**DESCRIPTION OF THE TASK:** Could you restate exactly the lines that begin at the line with "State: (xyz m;" and end at the final line of the data?

**DATA SEGMENT:**
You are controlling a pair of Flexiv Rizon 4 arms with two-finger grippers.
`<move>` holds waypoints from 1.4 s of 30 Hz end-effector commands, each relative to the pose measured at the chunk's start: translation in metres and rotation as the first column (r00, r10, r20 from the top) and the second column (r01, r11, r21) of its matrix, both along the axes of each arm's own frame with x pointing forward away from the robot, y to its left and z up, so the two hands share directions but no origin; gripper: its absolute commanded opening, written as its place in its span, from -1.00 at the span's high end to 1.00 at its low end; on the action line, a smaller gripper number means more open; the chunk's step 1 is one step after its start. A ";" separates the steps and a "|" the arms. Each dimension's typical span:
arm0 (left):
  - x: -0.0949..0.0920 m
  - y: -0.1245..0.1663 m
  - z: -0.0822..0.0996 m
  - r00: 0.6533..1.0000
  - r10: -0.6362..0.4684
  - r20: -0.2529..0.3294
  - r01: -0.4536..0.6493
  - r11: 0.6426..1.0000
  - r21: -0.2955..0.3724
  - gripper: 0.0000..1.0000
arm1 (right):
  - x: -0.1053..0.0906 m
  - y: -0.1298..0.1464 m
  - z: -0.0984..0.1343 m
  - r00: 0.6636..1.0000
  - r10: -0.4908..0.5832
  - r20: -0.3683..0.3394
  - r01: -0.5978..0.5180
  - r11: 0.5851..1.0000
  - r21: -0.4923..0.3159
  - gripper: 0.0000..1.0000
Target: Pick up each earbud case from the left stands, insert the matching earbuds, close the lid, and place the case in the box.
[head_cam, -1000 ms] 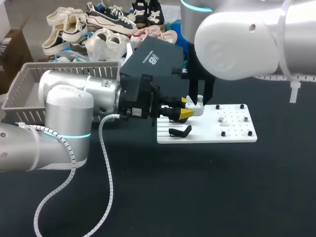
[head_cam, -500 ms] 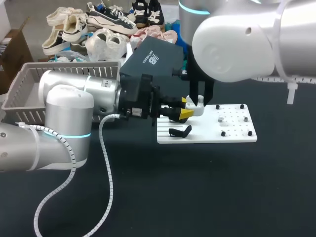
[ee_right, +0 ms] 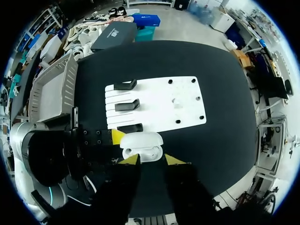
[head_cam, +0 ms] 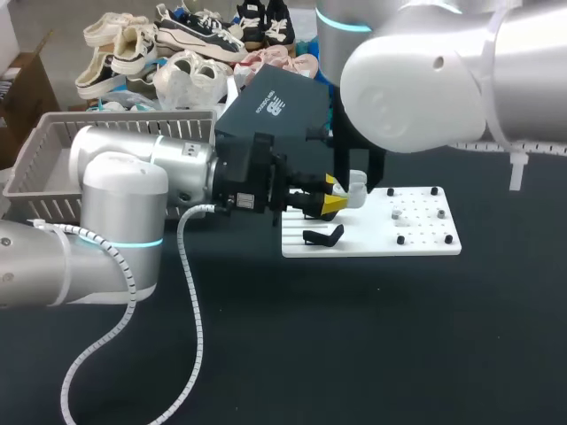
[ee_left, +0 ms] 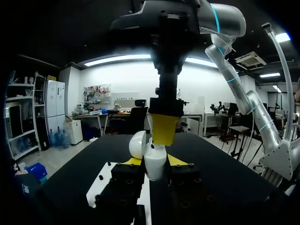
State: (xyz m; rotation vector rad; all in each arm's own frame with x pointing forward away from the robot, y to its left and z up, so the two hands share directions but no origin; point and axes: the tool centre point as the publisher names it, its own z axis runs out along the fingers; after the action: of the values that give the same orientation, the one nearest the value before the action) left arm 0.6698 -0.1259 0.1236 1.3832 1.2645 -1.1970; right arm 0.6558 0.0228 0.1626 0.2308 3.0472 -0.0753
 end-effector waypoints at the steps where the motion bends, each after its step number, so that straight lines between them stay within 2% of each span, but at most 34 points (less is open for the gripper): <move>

**PROBLEM SOLUTION:**
State: (xyz m; rotation vector rad; all in each arm's own frame with x pointing forward away from the robot, y to its left and z up, so the two hands share directions but no origin; point and axes: the tool centre point as the publisher names it, its own z axis runs out along the fingers; after the action: of the values that give the same orientation, the one nearest the value before the action) left arm 0.6698 -0.1259 0.1236 1.3832 1.2645 -1.1970; right arm 0.6558 0.0228 0.1626 0.2308 3.0472 -0.0753
 end-effector waypoints at the steps where the motion bends, each after its step number, so that straight lines between them stay within 2% of each span, but at most 34 points (less is open for the gripper): <move>

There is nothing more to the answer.